What you should do —
From the line below that contains "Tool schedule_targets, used" to the line that contains "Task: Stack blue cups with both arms", repeat every line exactly, both ends included, and nothing else.

Data for review —
<<<<

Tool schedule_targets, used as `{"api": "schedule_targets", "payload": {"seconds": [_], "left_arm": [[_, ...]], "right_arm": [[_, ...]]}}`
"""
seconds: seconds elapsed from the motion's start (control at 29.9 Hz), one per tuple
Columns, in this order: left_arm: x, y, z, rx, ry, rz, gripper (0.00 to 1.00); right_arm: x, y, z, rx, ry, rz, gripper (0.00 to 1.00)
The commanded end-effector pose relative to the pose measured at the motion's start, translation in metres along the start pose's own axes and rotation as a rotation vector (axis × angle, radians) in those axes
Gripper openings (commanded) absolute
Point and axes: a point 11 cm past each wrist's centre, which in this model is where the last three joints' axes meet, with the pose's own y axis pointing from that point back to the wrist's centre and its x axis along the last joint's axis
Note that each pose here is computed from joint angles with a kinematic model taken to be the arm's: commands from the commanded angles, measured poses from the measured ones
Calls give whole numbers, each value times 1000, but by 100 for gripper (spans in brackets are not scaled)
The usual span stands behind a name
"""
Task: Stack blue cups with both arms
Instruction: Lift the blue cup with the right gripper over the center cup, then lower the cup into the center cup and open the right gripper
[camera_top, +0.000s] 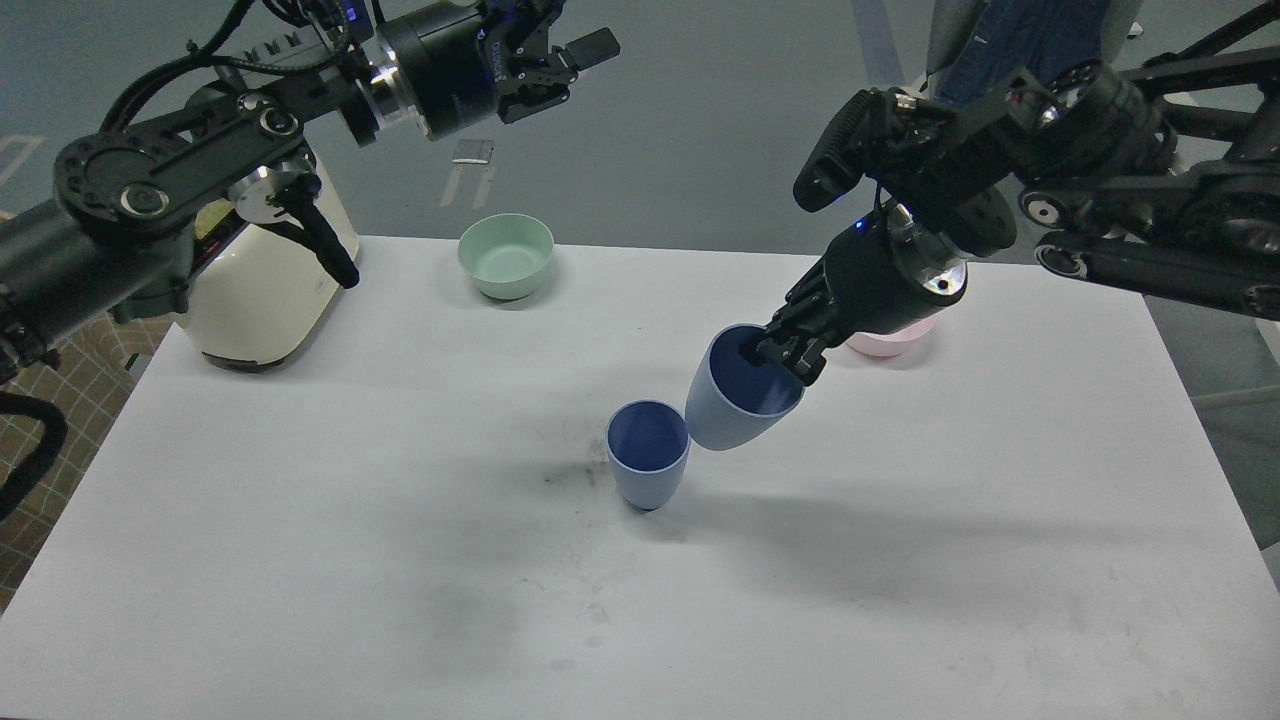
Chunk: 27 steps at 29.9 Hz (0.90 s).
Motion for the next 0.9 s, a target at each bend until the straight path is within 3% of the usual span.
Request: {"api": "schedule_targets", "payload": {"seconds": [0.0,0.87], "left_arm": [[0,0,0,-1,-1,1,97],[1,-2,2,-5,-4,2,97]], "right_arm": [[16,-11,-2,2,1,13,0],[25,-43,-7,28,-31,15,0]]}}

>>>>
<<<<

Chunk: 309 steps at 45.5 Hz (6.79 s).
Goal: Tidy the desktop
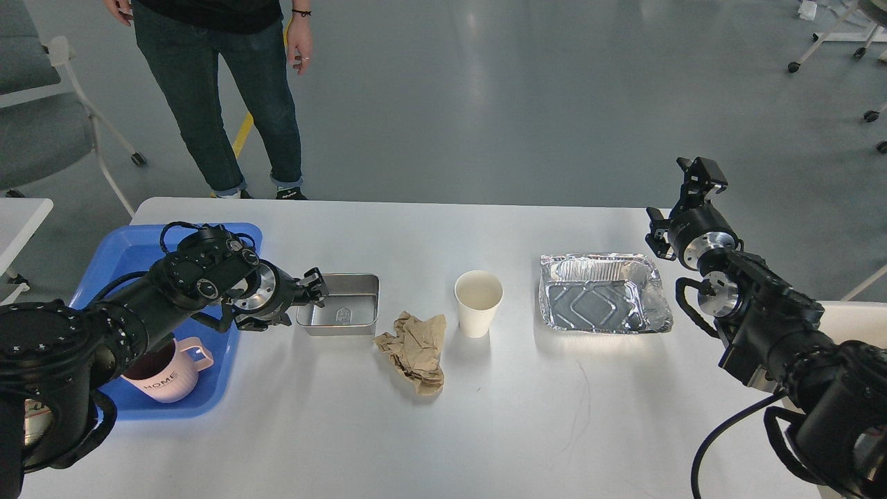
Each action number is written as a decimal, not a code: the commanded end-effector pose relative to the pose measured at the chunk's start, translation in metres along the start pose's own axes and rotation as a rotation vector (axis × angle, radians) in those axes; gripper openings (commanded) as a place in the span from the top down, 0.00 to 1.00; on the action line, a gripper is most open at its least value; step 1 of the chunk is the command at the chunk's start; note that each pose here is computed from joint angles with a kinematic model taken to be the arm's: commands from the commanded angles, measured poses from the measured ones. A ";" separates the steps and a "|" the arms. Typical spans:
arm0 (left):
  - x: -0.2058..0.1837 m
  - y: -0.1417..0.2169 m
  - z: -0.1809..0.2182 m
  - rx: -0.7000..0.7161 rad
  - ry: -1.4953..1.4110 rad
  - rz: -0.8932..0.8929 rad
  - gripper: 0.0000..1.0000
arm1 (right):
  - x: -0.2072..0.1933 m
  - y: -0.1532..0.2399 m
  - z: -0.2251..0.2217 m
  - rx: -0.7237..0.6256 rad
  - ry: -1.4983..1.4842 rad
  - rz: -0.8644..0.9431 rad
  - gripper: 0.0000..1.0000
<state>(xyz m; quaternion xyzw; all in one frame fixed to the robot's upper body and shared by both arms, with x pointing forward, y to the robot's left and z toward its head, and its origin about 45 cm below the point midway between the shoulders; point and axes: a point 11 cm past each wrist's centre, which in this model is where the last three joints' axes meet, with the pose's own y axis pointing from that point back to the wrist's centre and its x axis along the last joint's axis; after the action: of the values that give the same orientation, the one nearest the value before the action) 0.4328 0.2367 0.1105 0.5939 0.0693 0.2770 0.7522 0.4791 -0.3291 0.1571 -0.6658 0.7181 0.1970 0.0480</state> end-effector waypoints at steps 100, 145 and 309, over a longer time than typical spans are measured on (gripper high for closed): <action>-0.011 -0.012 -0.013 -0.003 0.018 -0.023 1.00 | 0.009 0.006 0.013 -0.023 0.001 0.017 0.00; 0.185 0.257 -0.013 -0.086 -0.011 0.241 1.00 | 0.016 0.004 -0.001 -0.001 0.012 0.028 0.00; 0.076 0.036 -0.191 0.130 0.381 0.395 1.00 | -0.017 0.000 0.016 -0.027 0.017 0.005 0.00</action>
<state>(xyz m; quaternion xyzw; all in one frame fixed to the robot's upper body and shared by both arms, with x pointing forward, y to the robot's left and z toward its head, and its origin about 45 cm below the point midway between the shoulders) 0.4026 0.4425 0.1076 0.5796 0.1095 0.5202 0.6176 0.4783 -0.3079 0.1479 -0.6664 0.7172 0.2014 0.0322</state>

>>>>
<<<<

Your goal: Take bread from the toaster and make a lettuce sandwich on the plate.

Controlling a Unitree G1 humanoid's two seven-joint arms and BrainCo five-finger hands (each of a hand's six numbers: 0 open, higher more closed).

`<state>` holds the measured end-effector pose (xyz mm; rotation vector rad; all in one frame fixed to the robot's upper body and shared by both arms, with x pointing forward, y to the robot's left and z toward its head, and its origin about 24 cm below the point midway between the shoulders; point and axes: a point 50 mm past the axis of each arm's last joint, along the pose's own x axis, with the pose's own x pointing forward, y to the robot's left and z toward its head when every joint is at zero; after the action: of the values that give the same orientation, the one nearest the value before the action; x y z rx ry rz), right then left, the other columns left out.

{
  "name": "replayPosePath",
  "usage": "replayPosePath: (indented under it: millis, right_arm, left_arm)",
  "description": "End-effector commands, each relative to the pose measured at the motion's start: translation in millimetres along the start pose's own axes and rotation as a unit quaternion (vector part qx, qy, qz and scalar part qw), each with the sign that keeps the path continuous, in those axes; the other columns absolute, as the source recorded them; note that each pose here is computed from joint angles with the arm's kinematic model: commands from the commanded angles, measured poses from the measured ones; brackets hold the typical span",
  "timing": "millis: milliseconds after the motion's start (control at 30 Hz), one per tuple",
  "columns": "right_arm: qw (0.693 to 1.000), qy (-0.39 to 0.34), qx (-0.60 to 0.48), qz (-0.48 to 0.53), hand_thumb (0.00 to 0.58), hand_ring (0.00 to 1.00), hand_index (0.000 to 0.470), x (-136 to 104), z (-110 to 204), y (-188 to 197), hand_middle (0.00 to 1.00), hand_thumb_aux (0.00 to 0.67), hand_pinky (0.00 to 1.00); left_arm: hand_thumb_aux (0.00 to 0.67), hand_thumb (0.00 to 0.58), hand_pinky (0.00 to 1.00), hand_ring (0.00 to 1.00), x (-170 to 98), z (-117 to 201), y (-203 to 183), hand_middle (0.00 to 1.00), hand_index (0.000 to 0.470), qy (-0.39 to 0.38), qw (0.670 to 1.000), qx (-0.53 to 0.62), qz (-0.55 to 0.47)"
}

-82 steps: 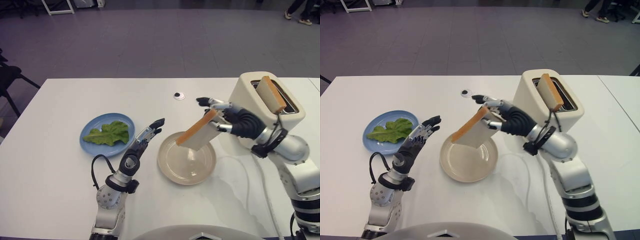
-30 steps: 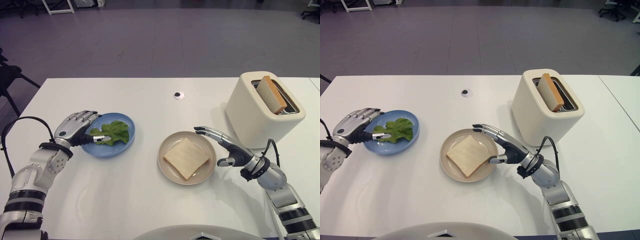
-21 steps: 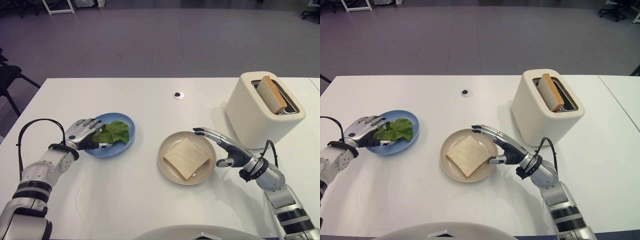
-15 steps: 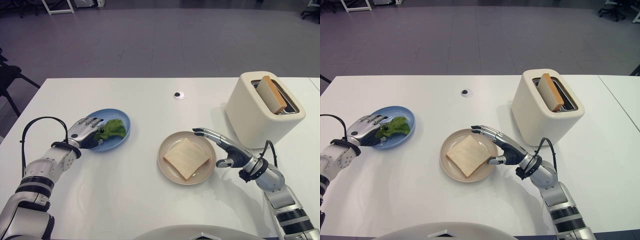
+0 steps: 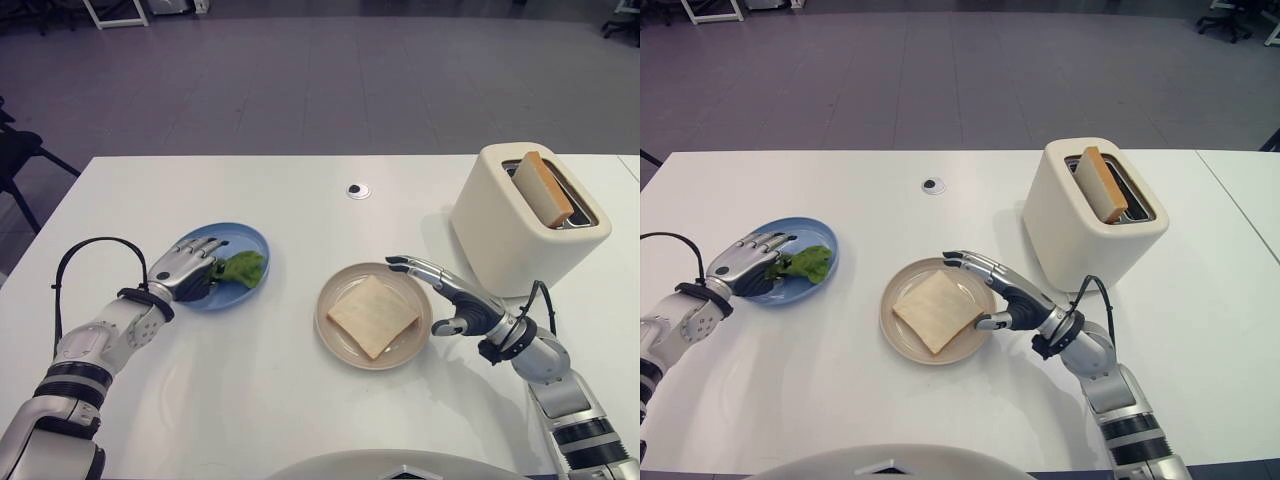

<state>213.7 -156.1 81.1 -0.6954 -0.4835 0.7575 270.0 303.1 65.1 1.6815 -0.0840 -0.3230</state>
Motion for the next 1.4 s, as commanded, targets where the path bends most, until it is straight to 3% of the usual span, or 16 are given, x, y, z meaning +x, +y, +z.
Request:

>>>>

Answer box —
Tool schedule_targets, used as `{"api": "schedule_targets", "payload": {"seconds": [_], "left_arm": [[_, ...]], "right_arm": [[_, ...]]}}`
"""
seconds: seconds elapsed from the motion's start (control at 29.9 Hz), one per tuple
Columns, in this order: left_arm: x, y, z, rx, ry, rz, gripper (0.00 to 1.00); right_arm: x, y, z, rx, ry, rz, gripper (0.00 to 1.00)
The commanded end-effector pose relative to the pose measured at the motion's start, translation in metres along the start pose's own axes and rotation as a rotation vector (axis × angle, radians) in those axes
Gripper openings (commanded) absolute
Point and axes: a point 11 cm past each wrist's centre, which in this model is where the last three joints' axes meet, with the pose's own y axis pointing from that point back to the wrist's centre and its x axis along the last joint's axis
Note that each pose here is computed from joint angles with a kinematic model taken to be the arm's: commands from the commanded angles, measured poses from the measured ones
Calls give whole numbers, each value times 1000, but by 100 for gripper (spans in brackets are not scaled)
The usual span stands behind a name
"""
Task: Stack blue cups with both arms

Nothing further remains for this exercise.